Williams, Isaiah Thomas and Klay Thompson are among the former league players who are successful at the next level.

The best example of the Pac-12’s elevated play this year came last week, when three of the top four teams – No. 9 Arizona, No. 23 Oregon and Arizona State – lost at home, leaving eight teams within two games of first place. Cal pulled the shocker of the season in its victory at Arizona behind Allen Crabbe’s 31 points. Only UCLA emerged unscathed among the leaders, winning twice in Pauley Pavilion.

Not that many seemed to have noticed. Arizona and Oregon slipped in the polls, but there was no offsetting gain. It has been a constant struggle.

Big Ten Minnesota (17-7) had to lose six of its last eight games to finally fall out of the national rankings this week. The Big East’s Cincinnati (18-6) had to split its last 12 games to be dropped, and Missouri (17-6) had to lose four of its last eight. But all three still have many more votes than UCLA (18-6), which beat Missouri and won at Arizona. St. Louis (18-5) has more votes than all but the two ranked Pac-12 teams.

“It’s difficult for all of us as coaches in our conference to stomach any type of criticism, or somebody pointing out that almost anybody can beat anybody, and because of that mediocrity is associated with it,” said Miller, who played in the Big East and coached in the Atlantic-10.

“I continue to hear and have always heard that those conferences that have teams that can beat each other on a given night are among the best conferences in the country, and that’s what makes it so special to be in that conference. Now that we have that going on in our conference, it has to be associated with the same thing.

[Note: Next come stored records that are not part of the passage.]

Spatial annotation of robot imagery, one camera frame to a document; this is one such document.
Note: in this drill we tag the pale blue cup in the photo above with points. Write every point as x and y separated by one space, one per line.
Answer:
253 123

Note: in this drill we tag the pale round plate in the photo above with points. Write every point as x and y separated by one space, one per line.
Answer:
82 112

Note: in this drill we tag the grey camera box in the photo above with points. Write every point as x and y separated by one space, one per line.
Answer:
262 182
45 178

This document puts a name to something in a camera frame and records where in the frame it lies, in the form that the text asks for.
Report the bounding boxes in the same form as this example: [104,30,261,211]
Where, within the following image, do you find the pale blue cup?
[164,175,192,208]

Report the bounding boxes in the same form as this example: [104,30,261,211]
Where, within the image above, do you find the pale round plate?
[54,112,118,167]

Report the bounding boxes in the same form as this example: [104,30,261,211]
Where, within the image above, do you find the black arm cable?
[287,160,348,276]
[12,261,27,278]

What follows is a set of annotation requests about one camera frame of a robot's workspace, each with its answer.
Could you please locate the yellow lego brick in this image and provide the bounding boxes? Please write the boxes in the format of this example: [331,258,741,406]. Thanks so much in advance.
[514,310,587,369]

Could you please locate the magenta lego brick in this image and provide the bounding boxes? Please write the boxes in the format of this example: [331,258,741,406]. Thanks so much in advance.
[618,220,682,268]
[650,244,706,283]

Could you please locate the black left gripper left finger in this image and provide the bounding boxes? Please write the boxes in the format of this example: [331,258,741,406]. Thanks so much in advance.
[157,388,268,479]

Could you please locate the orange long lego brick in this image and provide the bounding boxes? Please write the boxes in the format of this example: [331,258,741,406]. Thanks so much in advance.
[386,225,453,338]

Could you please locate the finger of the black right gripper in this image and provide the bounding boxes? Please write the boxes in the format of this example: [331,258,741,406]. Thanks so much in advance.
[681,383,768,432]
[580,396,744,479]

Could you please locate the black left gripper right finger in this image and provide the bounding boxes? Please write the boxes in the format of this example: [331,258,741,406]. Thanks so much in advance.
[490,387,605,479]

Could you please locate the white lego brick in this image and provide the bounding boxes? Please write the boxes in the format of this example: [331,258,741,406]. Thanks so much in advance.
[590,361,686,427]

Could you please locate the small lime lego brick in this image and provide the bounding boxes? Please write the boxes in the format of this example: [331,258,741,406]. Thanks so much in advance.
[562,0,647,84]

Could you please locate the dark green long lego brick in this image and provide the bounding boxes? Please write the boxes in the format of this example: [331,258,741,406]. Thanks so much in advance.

“We have a great league, and when you have a great league teams, can beat each other on given nights. That doesn’t make us less. That makes us more.”

Former Arizona player, NBA champion and Phoenix Suns general manager Steve Kerr sees the same thing.

“I think the conference is much-improved,” Kerr said during the Washington-USC telecast Saturday, while adding, “I don’t think there are any great teams.”

Both Miller and Howland said they believe the Pac-12 deserves five teams in the 68-team NCAA field.  


Bill Walton has been entertaining on his bus tour of the Pac-12 during conference season, and he adds an exuberant, sometimes outrageous voice on the nights he serves as a TV analyst. He has saved much of his criticism for his old school, UCLA, which he has often said should play at a faster pace.

Ben Howland was asked about that on a conference call Tuesday.

“Bill has been critical since he started doing our games,” said Howland, who has taken UCLA to the Final Four three times (2005-08) in his first nine seasons although the Bruins have missed the tournament two of the last three years.

“He’s an analyst. That’s his job and his right to be critical. I understand that. It’s just part of our business, especially at a high profile position like UCLA, where you are always going to be in the shadow of the greatest coach (John Wooden) in the history of the game. The game. At any level. Bill’s college coach. That’s Bill’s point of reference. I understand that. You have to remember, his frame of reference is 60-and-0 in his first two years of college eligibility. Anything less than what he experienced I think is very difficult for him to accept.”


Arizona (20-3, 8-3) at Colorado (16-7, 6-5), Thursday. We all remember what happened in the first meeting. Arizona won … after Colorado won. The Buffaloes lost all of a 10-point lead in the final 1:55 before guard Sabatino Chen hit the apparent game-winning 3-pointer from the top of the key with milliseconds remaining for what would have been an 83-80 victory at McKale Center.

Officials waved off the basket after checking a TV replay courtside, although other replays appeared to show the ball just out of Chen’s hand when the red light on the backboard came on. Arizona went on to win, 92-83, in overtime.

This is Colorado’s chance for revenge, and more than that, a chance for a signature victory to enhance its NCAA tournament chances. The Buffaloes’ strength of schedule is good enough for a bid right now.